REQUIREMENT
The lines below that include "target" are to be found and copied.

GIVEN ENTRIES
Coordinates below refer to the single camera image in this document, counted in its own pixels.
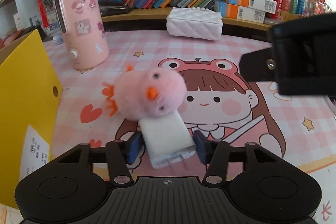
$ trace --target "circular pad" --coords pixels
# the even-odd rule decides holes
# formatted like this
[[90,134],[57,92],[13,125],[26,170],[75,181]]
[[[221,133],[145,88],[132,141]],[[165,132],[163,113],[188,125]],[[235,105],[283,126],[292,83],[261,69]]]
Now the circular pad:
[[73,164],[37,170],[20,181],[15,190],[22,215],[40,223],[81,219],[96,210],[106,196],[101,177]]
[[322,197],[312,177],[278,163],[250,166],[232,180],[229,194],[244,214],[266,222],[297,222],[311,216]]

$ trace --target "yellow folder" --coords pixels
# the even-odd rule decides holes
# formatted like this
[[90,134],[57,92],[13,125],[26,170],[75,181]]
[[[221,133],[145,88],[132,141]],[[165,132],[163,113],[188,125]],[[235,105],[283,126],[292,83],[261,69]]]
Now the yellow folder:
[[61,83],[37,30],[0,50],[0,203],[50,159]]

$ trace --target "white quilted bag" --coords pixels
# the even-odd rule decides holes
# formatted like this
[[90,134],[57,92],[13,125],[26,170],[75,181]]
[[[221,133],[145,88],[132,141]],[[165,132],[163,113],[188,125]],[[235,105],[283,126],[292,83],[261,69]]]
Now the white quilted bag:
[[222,27],[221,13],[205,8],[173,8],[167,16],[167,31],[178,37],[218,40]]

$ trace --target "barcode label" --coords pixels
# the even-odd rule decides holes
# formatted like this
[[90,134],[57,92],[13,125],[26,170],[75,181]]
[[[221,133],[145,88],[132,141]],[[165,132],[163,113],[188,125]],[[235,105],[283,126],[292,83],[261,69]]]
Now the barcode label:
[[274,12],[275,11],[275,3],[271,2],[269,0],[265,0],[265,10],[268,12]]
[[254,19],[257,21],[261,21],[263,18],[264,12],[261,11],[254,11]]
[[238,17],[239,17],[239,18],[242,18],[242,17],[243,17],[243,8],[241,8],[241,7],[239,7]]
[[253,7],[254,6],[254,0],[250,1],[250,6]]

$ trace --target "crosshair marking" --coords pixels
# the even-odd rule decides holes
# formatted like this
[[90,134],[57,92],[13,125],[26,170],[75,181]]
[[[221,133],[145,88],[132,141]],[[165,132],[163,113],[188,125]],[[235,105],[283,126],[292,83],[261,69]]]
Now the crosshair marking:
[[166,184],[168,186],[168,185],[170,185],[170,184],[172,184],[174,182],[171,181],[171,180],[169,180],[169,179],[167,179],[167,180],[163,181],[162,183],[164,183],[164,184]]

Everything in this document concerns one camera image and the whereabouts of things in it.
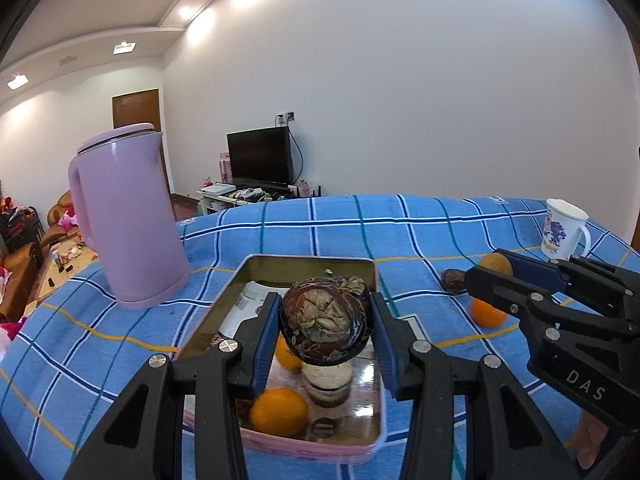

TASK SOLUTION
$ trace --target "circular pad" --coords pixels
$ trace --target "yellow folder" --coords pixels
$ trace --target "white quilted bag" --coords pixels
$ trace --target "barcode label" --coords pixels
$ trace --target "crosshair marking" --coords pixels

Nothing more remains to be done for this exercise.